◆ Your task ◆
Show all lines of the listing that hold the word "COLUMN".
□ □ □ □ □ □ □
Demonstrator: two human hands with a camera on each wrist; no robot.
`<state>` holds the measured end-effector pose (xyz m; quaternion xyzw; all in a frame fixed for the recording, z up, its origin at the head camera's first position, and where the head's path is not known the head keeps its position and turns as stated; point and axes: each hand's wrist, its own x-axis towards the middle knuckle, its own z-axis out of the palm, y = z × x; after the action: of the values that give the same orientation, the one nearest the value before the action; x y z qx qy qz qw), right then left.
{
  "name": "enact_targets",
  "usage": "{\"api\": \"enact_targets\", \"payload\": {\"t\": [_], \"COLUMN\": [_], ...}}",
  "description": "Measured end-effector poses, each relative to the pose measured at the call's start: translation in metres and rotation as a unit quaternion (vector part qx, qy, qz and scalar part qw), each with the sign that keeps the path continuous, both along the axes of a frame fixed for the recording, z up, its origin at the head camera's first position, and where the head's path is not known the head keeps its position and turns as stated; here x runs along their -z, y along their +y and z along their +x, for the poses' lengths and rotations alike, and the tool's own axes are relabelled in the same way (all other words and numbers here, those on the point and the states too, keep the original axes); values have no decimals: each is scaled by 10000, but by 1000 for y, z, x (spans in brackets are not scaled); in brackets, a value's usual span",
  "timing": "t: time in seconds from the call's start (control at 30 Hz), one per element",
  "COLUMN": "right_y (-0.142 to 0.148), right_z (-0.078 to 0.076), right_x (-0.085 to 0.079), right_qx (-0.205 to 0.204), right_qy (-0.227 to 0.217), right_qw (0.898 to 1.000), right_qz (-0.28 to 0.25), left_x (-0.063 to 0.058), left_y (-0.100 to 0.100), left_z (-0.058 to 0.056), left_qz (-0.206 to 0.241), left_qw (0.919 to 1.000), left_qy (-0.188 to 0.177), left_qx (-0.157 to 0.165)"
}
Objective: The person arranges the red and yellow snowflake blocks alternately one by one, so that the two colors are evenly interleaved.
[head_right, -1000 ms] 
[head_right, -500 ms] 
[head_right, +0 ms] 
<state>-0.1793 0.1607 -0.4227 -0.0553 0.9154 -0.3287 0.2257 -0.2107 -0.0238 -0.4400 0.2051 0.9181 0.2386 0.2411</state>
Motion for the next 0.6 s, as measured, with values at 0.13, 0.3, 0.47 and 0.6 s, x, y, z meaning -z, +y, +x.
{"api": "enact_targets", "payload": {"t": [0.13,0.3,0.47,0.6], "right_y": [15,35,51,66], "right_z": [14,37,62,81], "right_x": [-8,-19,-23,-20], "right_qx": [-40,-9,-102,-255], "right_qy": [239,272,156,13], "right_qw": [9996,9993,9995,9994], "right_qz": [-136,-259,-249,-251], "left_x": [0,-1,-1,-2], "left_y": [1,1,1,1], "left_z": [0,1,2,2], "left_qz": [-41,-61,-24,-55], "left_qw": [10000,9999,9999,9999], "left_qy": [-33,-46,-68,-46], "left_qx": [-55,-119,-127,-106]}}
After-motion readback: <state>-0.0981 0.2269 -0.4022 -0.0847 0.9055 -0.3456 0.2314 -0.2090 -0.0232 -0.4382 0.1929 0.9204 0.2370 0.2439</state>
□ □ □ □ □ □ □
◆ Response to this exercise ◆
  "usage": "{\"api\": \"enact_targets\", \"payload\": {\"t\": [_], \"COLUMN\": [_], ...}}",
  "COLUMN": "right_y (-0.142 to 0.148), right_z (-0.078 to 0.076), right_x (-0.085 to 0.079), right_qx (-0.205 to 0.204), right_qy (-0.227 to 0.217), right_qw (0.898 to 1.000), right_qz (-0.28 to 0.25), left_x (-0.063 to 0.058), left_y (-0.100 to 0.100), left_z (-0.058 to 0.056), left_qz (-0.206 to 0.241), left_qw (0.919 to 1.000), left_qy (-0.188 to 0.177), left_qx (-0.157 to 0.165)"

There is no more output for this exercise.